Problem statement:
Would you please return the lines of the entries below starting at the line that has "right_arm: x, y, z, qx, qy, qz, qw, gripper" and ending at the line that has "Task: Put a", both included, exactly as they are?

Data for processing:
/---
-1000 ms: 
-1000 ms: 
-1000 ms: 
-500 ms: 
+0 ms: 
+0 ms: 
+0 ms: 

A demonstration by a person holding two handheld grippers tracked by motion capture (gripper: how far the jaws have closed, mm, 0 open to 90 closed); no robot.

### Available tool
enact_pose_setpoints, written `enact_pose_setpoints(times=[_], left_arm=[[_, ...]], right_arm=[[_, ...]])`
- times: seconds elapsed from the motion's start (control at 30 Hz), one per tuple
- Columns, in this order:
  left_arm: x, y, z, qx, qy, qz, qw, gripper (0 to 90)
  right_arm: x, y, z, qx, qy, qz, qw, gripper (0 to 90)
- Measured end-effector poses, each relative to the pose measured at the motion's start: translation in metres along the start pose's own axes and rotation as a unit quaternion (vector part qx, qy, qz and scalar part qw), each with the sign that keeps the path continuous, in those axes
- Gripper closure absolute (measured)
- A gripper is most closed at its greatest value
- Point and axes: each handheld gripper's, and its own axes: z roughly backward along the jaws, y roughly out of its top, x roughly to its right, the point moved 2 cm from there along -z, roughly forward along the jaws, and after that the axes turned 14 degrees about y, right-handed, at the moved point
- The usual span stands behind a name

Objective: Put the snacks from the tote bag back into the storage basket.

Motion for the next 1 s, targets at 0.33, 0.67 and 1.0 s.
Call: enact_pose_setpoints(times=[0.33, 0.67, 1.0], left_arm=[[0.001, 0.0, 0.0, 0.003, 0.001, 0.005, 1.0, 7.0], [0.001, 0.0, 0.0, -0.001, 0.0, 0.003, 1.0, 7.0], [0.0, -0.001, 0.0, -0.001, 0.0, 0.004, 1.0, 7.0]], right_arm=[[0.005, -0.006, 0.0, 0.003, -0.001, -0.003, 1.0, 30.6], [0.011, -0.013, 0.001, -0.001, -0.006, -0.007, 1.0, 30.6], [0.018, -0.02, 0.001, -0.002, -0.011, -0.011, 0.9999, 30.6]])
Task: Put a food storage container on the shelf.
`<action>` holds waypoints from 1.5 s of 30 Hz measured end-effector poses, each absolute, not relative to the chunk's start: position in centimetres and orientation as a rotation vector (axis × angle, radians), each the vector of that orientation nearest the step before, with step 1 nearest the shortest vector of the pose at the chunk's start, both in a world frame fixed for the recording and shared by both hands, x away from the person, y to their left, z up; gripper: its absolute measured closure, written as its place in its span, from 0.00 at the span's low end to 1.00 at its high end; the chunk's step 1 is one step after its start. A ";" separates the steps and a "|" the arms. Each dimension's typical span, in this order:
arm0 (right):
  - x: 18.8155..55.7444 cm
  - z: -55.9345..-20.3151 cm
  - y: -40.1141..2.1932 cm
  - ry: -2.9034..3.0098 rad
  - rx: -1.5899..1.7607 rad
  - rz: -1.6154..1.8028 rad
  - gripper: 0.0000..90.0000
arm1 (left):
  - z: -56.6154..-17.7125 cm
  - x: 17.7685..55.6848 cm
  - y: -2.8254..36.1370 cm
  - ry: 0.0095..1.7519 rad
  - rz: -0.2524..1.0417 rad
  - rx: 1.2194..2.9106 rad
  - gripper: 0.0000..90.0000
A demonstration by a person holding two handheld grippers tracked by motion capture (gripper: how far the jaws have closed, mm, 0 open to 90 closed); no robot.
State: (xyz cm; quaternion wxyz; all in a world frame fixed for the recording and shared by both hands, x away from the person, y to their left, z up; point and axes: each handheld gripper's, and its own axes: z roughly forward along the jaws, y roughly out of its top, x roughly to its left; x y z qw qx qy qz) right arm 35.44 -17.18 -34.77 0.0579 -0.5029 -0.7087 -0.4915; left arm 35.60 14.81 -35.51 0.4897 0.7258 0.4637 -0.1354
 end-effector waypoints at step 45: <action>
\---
Reply to the task:
  right_arm: x, y, z, qx, qy, qz, qw, gripper (0 to 90)
- Measured end-effector poses, each relative to the pose measured at the motion's start: translation in metres along the start pose's own axes and rotation as a unit quaternion (vector part qx, qy, qz and scalar part qw), each with the sign that keeps the path continuous, in those axes
- Gripper closure absolute (measured)
- A gripper is most closed at its greatest value
- Point and axes: each handheld gripper's, and its own axes: z roughly backward along the jaws, y roughly out of its top, x roughly to its right, the point moved 2 cm from there along -z, roughly forward along the jaws, and after that the axes turned 14 degrees about y, right-handed, at the moved point
- The usual span stands behind a name

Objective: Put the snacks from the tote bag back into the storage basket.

Motion for the next 1 s, targets at 0.33, 0.67 and 1.0 s.
Call: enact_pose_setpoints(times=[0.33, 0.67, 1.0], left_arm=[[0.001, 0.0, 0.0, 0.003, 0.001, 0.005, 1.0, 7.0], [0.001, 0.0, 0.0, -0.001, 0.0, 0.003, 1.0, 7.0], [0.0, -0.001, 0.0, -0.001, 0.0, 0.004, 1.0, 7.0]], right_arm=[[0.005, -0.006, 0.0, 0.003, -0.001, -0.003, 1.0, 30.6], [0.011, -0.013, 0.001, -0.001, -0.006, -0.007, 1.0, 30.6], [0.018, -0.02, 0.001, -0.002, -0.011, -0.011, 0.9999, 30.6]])
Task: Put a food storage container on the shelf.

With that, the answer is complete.